↓↓↓

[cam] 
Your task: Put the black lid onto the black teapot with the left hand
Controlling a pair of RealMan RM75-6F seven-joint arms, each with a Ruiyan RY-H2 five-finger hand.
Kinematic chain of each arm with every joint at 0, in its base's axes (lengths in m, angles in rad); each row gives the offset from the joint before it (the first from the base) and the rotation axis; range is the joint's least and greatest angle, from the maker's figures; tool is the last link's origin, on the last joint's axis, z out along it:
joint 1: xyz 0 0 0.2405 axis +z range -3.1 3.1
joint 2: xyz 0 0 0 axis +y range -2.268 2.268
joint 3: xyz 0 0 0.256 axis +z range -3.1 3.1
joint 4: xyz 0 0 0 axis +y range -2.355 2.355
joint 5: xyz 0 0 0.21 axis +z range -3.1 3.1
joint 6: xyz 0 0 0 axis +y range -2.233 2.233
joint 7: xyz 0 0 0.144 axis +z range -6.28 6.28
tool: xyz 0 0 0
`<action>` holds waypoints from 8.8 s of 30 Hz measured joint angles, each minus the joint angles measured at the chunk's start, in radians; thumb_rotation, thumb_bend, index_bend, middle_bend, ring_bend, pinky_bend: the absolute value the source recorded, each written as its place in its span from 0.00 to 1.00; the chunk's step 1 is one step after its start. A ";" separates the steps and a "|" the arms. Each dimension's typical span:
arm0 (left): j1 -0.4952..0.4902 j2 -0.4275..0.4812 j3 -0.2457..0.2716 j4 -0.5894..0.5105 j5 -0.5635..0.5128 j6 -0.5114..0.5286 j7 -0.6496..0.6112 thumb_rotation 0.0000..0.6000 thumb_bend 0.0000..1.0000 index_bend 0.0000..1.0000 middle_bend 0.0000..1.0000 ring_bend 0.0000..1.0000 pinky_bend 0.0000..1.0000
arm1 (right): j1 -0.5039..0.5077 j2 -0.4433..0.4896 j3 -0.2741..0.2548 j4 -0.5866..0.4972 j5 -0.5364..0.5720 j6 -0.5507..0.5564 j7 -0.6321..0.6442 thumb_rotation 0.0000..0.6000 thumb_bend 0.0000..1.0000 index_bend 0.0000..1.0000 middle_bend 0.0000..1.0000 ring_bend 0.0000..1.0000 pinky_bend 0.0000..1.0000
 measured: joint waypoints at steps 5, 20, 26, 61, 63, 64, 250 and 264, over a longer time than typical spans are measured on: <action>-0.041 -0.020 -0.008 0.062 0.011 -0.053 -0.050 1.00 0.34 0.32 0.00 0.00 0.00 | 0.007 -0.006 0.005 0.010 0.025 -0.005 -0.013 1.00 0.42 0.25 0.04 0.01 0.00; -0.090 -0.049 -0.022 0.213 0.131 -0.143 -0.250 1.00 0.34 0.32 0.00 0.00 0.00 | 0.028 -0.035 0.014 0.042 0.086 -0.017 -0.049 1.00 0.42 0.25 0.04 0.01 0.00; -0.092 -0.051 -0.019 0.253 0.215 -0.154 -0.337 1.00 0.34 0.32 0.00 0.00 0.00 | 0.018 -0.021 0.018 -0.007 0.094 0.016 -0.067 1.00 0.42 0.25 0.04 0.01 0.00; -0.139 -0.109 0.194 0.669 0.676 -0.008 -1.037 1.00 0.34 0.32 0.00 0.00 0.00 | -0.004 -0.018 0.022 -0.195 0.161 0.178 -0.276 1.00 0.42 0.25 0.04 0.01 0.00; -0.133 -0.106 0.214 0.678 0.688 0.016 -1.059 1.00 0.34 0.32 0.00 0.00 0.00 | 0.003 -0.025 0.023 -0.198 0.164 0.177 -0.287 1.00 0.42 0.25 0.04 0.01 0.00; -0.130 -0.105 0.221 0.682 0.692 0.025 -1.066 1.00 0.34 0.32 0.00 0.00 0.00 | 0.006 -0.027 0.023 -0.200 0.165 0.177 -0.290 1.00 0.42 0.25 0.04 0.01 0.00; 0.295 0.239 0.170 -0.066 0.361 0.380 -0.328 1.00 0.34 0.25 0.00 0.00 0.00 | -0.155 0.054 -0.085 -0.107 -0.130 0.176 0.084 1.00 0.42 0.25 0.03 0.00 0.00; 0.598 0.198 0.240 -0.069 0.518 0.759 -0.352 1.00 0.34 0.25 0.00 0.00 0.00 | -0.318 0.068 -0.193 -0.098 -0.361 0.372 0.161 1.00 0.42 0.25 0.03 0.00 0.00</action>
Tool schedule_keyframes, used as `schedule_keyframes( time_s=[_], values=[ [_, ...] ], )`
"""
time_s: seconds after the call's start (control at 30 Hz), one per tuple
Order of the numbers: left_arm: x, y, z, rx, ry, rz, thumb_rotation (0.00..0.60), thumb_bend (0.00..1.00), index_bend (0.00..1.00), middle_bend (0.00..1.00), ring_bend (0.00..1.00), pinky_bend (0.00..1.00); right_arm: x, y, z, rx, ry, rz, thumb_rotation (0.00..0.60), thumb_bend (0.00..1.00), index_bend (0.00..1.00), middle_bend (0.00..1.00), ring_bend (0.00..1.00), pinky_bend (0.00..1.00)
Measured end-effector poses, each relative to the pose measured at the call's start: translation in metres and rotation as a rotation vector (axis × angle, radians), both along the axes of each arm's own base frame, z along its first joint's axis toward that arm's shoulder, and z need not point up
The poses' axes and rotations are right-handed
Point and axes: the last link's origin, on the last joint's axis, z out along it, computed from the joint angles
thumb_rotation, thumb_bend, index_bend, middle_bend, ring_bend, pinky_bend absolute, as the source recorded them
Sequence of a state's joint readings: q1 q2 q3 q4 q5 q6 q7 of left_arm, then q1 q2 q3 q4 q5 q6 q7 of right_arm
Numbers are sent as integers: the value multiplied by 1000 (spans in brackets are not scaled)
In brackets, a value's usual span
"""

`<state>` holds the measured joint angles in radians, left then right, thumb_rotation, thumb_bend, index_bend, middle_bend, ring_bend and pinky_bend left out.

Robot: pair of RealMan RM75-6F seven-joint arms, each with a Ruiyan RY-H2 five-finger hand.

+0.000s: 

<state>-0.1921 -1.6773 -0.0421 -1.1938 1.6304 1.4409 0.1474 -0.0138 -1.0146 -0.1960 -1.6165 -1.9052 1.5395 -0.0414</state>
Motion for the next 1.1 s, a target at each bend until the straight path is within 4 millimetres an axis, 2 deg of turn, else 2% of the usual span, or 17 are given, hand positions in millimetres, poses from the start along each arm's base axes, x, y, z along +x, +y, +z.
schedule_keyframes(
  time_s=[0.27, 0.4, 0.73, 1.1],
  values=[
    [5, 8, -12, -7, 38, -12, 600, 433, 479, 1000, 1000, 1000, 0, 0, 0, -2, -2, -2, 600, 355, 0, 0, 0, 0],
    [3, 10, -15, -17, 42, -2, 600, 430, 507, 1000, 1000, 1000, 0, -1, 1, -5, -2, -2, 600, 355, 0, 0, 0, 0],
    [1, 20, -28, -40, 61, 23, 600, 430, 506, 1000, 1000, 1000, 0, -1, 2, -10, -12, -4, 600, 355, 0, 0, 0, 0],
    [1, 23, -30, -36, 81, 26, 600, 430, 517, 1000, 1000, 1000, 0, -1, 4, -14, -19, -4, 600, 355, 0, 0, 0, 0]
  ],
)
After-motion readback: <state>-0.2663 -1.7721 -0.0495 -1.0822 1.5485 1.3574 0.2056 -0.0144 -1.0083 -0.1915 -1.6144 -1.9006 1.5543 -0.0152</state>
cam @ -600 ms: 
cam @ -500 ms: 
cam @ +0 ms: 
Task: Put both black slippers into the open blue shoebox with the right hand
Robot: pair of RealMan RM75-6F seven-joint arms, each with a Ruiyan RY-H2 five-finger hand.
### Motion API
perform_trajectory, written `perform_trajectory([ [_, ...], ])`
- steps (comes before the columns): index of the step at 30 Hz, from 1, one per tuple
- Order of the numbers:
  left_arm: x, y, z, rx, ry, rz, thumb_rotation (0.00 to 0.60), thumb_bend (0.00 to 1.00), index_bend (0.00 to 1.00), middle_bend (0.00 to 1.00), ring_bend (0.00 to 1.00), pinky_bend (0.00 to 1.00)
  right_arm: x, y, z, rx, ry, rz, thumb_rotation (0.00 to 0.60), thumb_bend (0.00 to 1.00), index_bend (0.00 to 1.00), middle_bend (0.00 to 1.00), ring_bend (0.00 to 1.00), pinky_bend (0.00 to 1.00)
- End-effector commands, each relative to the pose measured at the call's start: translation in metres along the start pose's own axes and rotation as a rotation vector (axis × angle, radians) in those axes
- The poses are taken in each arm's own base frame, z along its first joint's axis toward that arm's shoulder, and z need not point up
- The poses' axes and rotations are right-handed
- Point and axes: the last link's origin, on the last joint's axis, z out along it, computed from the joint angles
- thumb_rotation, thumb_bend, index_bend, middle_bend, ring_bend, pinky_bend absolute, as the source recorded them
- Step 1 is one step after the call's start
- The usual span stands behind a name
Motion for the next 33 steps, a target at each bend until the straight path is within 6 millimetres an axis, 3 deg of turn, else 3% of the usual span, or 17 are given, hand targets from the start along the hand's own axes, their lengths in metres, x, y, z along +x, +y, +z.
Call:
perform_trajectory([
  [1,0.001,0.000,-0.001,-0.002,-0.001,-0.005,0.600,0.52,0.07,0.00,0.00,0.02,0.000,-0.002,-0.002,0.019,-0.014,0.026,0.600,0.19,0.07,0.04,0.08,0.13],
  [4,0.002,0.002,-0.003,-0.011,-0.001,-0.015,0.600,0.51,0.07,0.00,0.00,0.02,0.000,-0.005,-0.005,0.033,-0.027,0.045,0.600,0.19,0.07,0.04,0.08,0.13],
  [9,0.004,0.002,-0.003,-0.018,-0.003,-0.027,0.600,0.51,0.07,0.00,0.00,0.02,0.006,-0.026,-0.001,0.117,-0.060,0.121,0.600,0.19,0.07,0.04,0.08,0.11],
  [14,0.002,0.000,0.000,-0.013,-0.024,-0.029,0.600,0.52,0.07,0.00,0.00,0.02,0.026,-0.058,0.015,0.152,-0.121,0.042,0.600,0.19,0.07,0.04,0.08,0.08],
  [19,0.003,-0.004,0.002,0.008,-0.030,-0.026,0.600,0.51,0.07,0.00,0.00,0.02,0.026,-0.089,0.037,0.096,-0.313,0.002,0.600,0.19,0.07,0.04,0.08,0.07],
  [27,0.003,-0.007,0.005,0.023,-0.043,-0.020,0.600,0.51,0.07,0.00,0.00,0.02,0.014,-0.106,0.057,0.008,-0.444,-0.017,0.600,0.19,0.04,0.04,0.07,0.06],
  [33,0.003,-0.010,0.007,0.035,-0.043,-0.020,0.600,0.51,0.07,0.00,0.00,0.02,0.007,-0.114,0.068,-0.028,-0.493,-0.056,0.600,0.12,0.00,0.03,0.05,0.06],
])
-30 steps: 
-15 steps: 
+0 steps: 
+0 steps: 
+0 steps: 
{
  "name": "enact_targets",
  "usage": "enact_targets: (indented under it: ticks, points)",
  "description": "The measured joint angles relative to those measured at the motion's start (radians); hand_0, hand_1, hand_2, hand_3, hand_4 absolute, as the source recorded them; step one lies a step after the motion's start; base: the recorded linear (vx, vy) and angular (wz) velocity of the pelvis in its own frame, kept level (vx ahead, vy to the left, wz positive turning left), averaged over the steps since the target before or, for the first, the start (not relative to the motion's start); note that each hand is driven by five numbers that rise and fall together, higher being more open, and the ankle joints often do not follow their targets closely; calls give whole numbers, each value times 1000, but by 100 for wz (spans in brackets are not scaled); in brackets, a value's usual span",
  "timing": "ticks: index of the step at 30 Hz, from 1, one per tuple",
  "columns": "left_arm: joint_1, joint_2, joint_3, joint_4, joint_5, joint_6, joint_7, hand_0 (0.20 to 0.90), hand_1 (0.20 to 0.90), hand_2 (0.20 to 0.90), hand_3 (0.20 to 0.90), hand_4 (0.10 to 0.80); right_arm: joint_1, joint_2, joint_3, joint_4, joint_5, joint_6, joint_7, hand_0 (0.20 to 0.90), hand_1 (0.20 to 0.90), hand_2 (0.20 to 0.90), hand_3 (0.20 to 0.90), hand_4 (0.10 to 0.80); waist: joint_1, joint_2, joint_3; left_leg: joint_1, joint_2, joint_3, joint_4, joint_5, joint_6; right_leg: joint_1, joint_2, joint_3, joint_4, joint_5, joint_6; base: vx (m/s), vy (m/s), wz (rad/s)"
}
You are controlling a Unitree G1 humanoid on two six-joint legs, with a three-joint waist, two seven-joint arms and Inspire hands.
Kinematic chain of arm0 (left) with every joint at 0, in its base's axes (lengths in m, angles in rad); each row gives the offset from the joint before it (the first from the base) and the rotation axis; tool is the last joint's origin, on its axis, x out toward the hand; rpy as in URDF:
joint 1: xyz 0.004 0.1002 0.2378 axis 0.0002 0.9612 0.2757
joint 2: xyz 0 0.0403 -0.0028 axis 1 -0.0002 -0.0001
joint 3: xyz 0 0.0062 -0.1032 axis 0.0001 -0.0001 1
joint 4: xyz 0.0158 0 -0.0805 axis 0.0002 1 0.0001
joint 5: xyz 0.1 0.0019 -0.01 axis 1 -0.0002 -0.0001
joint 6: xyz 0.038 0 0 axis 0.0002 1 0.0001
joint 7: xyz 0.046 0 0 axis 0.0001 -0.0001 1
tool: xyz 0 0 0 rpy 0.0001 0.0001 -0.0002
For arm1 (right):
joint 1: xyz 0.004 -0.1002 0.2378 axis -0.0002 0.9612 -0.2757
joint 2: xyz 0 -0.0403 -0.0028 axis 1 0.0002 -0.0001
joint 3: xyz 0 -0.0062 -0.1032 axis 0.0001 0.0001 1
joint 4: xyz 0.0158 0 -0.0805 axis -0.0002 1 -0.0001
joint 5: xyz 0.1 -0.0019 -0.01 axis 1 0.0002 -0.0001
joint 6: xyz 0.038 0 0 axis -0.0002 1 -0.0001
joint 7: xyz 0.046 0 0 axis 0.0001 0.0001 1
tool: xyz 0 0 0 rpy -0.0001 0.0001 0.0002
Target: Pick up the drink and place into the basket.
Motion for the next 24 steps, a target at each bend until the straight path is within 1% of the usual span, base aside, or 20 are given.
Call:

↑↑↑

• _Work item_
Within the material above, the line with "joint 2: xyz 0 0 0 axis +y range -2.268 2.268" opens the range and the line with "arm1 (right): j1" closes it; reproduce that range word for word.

• _Response below_
joint 2: xyz 0 0 0 axis +y range -2.268 2.268
joint 3: xyz 0 0 0.256 axis +z range -3.1 3.1
joint 4: xyz 0 0 0 axis +y range -2.355 2.355
joint 5: xyz 0 0 0.21 axis +z range -3.1 3.1
joint 6: xyz 0 0 0 axis +y range -2.233 2.233
joint 7: xyz 0 0 0.144 axis +z range -6.28 6.28
tool: xyz 0 0 0
`<action>` holds waypoints from 8.8 s of 30 Hz measured joint angles, each minus the joint angles measured at the chunk's start, in radians; thumb_rotation, thumb_bend, index_bend, middle_bend, ring_bend, pinky_bend: the absolute value the source recorded, each written as its place in its span from 0.00 to 1.00; the chunk's step 1 is one step after its start. A ";" separates the steps and a "|" the arms. Each dimension's typical span:
arm0 (left): j1 -0.4952..0.4902 j2 -0.4275..0.4812 j3 -0.2457..0.2716 j4 -0.5894..0.5105 j5 -0.5635..0.5128 j6 -0.5114..0.5286 j7 -0.6496..0.6112 thumb_rotation 0.0000..0.6000 thumb_bend 0.0000..1.0000 index_bend 0.0000..1.0000 middle_bend 0.0000..1.0000 ring_bend 0.0000..1.0000 pinky_bend 0.0000..1.0000
arm1 (right): j1 -0.5039..0.5077 j2 -0.4433..0.4896 j3 -0.2741..0.2548 j4 -0.5866..0.4972 j5 -0.5364..0.5720 j6 -0.5507..0.5564 j7 -0.6321..0.6442 thumb_rotation 0.0000..0.6000 thumb_bend 0.0000..1.0000 index_bend 0.0000..1.0000 middle_bend 0.0000..1.0000 ring_bend 0.0000..1.0000 pinky_bend 0.0000..1.0000

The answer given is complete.